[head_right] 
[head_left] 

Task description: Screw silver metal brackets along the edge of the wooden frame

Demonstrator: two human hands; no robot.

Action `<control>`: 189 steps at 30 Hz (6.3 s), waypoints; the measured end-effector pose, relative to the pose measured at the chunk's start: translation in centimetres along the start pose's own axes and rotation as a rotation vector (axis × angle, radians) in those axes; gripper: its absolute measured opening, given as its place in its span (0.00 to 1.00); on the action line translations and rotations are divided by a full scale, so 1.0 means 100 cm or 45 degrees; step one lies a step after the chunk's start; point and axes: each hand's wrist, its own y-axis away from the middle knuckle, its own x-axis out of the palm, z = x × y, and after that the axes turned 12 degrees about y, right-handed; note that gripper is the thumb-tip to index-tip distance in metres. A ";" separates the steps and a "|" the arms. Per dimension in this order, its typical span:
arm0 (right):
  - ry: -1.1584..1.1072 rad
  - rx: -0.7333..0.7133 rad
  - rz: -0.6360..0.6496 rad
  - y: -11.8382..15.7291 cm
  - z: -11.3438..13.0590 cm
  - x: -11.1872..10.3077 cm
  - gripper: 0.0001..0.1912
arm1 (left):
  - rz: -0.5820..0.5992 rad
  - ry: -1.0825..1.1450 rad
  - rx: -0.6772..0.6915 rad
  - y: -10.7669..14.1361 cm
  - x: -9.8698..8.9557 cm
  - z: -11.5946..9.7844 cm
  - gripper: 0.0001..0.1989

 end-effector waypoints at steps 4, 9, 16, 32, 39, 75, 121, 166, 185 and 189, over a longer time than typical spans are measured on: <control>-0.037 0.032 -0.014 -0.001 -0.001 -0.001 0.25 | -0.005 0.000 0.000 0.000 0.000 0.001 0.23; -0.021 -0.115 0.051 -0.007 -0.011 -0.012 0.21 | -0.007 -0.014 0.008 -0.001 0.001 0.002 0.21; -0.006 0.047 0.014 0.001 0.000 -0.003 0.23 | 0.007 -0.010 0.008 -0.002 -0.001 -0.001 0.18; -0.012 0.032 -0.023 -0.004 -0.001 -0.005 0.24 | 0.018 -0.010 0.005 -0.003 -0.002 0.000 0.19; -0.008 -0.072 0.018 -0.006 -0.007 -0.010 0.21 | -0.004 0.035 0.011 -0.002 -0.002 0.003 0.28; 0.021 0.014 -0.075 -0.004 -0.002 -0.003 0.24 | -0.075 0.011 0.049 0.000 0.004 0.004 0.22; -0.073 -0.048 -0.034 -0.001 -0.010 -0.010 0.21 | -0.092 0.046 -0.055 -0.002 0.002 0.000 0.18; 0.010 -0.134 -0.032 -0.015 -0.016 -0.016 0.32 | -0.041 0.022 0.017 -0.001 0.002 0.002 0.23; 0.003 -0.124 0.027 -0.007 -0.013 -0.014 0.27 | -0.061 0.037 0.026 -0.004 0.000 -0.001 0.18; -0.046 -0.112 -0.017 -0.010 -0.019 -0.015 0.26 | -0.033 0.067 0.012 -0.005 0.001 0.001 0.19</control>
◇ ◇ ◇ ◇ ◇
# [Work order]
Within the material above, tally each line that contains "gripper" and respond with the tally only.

# [Solution for this task]
3